▸ TASK OBJECTIVE: Exactly as written, restate the material below from its first line through the line containing "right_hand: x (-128", and stop there.

* * * * * * * * *

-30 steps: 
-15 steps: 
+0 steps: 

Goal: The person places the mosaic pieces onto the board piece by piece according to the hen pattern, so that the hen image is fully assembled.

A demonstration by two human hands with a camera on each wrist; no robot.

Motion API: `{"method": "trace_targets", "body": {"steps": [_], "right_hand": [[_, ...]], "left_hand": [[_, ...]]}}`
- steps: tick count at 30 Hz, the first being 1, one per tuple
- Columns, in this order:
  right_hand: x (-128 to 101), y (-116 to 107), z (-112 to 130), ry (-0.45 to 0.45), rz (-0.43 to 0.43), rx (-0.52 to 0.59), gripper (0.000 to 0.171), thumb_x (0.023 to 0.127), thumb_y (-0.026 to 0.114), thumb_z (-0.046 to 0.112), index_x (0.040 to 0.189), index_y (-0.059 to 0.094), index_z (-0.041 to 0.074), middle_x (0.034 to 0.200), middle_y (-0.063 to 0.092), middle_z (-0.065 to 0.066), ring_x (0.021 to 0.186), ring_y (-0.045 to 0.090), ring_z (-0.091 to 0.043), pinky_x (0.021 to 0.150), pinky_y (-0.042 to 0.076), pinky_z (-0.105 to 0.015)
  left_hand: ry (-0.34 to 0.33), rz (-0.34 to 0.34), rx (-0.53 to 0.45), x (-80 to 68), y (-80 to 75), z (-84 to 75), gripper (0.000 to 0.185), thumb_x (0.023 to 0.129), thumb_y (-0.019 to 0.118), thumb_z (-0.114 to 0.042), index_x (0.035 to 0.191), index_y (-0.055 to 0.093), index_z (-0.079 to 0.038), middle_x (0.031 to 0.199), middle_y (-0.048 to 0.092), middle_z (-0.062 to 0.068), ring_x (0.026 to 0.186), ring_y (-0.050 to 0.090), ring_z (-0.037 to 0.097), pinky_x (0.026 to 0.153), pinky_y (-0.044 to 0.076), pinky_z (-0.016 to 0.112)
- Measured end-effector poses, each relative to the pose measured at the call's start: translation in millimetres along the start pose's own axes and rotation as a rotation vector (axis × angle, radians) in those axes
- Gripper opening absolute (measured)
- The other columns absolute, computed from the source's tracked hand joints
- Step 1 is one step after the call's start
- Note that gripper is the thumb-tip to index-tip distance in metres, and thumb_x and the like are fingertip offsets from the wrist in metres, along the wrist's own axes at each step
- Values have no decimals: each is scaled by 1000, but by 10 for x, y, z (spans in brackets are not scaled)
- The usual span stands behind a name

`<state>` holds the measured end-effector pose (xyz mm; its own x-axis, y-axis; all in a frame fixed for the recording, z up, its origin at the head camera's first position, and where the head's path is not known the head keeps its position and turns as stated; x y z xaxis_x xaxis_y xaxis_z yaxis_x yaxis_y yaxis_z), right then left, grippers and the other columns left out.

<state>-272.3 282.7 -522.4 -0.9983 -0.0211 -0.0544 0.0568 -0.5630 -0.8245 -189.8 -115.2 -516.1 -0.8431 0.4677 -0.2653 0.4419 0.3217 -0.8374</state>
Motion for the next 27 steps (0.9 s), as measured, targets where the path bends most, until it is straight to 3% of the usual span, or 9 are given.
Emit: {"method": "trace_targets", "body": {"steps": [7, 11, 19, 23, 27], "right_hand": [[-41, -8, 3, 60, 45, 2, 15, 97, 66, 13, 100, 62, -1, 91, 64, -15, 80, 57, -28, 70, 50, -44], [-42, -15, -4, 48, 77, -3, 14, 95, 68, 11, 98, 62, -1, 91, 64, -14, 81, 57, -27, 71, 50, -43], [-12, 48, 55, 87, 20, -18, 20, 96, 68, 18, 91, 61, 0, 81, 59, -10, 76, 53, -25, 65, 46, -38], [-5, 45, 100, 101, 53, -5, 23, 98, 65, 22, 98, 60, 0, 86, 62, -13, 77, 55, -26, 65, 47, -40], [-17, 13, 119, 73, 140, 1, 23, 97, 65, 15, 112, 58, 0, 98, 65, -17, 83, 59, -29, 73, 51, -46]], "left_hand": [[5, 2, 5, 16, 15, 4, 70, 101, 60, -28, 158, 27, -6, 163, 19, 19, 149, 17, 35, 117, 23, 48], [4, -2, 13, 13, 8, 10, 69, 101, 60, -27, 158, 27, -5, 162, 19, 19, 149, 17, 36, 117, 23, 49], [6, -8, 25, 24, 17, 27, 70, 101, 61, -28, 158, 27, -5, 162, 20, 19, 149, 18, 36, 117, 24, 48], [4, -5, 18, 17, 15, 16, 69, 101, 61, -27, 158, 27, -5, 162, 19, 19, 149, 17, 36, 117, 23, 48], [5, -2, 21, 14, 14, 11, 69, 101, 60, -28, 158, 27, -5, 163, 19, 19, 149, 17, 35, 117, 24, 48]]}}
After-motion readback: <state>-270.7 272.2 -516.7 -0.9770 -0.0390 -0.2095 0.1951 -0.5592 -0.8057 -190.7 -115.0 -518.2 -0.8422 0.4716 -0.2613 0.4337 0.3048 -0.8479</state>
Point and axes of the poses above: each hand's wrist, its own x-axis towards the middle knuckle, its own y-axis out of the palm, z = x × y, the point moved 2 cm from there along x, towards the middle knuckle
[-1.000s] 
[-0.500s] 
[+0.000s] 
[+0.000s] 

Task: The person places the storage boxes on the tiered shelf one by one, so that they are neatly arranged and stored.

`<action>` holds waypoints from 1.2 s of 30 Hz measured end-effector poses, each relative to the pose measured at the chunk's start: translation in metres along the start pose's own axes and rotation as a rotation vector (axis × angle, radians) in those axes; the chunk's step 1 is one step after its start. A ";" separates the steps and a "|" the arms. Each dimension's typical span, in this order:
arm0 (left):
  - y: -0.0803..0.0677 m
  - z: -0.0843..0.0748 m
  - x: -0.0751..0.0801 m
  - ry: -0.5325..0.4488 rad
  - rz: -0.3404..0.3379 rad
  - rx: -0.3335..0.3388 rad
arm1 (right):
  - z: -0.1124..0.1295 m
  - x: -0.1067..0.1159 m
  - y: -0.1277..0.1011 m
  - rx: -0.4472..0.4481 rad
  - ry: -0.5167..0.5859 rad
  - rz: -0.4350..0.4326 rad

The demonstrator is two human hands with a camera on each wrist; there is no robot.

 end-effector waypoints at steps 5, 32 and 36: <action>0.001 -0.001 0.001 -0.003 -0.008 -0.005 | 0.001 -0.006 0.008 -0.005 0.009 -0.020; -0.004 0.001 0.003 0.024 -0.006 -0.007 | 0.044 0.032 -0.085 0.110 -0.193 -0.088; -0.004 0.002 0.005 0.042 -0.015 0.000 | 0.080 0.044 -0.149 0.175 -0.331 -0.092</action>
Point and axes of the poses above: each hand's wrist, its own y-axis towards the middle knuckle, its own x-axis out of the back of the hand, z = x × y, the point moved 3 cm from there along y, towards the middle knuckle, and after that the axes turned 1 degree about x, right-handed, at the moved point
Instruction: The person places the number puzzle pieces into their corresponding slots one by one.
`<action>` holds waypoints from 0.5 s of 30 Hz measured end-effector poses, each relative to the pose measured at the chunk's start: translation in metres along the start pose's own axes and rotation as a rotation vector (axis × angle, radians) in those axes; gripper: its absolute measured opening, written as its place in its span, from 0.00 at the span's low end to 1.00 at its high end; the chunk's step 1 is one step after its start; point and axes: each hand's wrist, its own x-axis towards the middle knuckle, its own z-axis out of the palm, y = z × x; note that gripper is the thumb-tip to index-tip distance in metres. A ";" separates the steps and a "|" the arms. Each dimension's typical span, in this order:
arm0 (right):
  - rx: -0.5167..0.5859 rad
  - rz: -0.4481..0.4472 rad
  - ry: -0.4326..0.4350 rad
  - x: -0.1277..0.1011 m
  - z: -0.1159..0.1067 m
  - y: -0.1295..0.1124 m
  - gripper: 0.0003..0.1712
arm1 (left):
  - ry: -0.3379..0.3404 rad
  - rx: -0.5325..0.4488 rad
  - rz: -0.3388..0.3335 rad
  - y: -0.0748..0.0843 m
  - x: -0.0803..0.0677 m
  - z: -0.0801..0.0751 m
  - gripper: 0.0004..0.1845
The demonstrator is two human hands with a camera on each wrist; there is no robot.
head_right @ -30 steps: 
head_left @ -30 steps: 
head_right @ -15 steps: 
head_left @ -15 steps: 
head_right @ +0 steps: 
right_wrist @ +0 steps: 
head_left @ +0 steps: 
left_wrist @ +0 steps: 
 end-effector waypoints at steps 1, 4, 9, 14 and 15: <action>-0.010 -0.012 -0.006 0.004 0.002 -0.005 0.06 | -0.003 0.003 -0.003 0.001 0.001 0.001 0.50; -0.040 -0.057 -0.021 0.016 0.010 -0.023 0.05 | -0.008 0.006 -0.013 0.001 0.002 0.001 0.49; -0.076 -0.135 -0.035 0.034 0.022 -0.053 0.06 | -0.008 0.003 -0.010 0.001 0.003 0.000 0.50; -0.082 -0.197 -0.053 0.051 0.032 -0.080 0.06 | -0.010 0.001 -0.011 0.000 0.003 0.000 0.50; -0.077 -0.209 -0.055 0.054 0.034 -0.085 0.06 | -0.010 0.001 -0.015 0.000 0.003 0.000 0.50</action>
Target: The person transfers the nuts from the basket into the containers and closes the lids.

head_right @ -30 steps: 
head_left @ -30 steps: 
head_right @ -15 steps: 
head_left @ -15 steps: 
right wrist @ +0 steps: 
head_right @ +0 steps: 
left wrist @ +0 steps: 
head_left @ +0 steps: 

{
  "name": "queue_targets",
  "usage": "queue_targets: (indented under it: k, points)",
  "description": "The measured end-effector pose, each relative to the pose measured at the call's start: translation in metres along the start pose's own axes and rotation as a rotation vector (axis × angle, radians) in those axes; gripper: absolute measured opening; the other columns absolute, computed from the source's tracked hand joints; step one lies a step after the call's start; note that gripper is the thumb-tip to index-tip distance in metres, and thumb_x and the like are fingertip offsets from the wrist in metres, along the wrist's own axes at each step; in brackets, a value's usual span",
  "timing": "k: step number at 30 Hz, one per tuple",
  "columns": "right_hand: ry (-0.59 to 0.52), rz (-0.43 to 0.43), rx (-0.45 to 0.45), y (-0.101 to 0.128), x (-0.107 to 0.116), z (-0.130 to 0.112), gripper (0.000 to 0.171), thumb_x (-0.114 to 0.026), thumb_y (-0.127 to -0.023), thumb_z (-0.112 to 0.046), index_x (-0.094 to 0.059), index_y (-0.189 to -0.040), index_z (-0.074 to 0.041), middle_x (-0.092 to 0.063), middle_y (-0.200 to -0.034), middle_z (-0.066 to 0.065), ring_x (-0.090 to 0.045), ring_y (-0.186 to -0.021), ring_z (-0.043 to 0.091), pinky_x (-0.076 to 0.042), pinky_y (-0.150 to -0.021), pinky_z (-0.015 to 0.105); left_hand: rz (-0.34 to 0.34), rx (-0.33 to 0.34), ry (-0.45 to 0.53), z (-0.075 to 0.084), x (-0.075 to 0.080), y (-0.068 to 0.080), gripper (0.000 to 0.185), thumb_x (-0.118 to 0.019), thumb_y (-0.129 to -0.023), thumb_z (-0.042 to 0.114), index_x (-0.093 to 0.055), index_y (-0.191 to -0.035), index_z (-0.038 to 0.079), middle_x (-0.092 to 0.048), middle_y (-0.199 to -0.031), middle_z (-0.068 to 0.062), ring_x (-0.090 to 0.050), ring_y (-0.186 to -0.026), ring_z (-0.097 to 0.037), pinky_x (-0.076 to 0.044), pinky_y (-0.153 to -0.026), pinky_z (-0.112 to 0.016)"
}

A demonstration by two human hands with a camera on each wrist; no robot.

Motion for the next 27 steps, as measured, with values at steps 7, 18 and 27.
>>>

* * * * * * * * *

▸ RESPONSE TO THIS EXERCISE:
-30 steps: 
-15 steps: 
+0 steps: 

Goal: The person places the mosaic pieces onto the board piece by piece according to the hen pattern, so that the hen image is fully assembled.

A demonstration by two human hands with a camera on each wrist; no robot.

Motion API: `{"method": "trace_targets", "body": {"steps": [_], "right_hand": [[_, ...]], "left_hand": [[_, ...]]}}`
- steps: tick count at 30 Hz, the first being 1, one per tuple
- Columns, in this order:
  right_hand: x (-128 to 101), y (-116 to 107), z (-112 to 130), ry (-0.45 to 0.45), rz (-0.43 to 0.43), rx (-0.52 to 0.59), gripper (0.000 to 0.171), thumb_x (0.023 to 0.127), thumb_y (-0.026 to 0.114), thumb_z (-0.046 to 0.112), index_x (0.040 to 0.189), index_y (-0.059 to 0.094), index_z (-0.041 to 0.074), middle_x (0.034 to 0.200), middle_y (-0.063 to 0.092), middle_z (-0.065 to 0.066), ring_x (0.021 to 0.186), ring_y (-0.045 to 0.090), ring_z (-0.091 to 0.043), pinky_x (0.021 to 0.150), pinky_y (-0.042 to 0.076), pinky_z (-0.105 to 0.015)

Nothing remains to be added to this answer.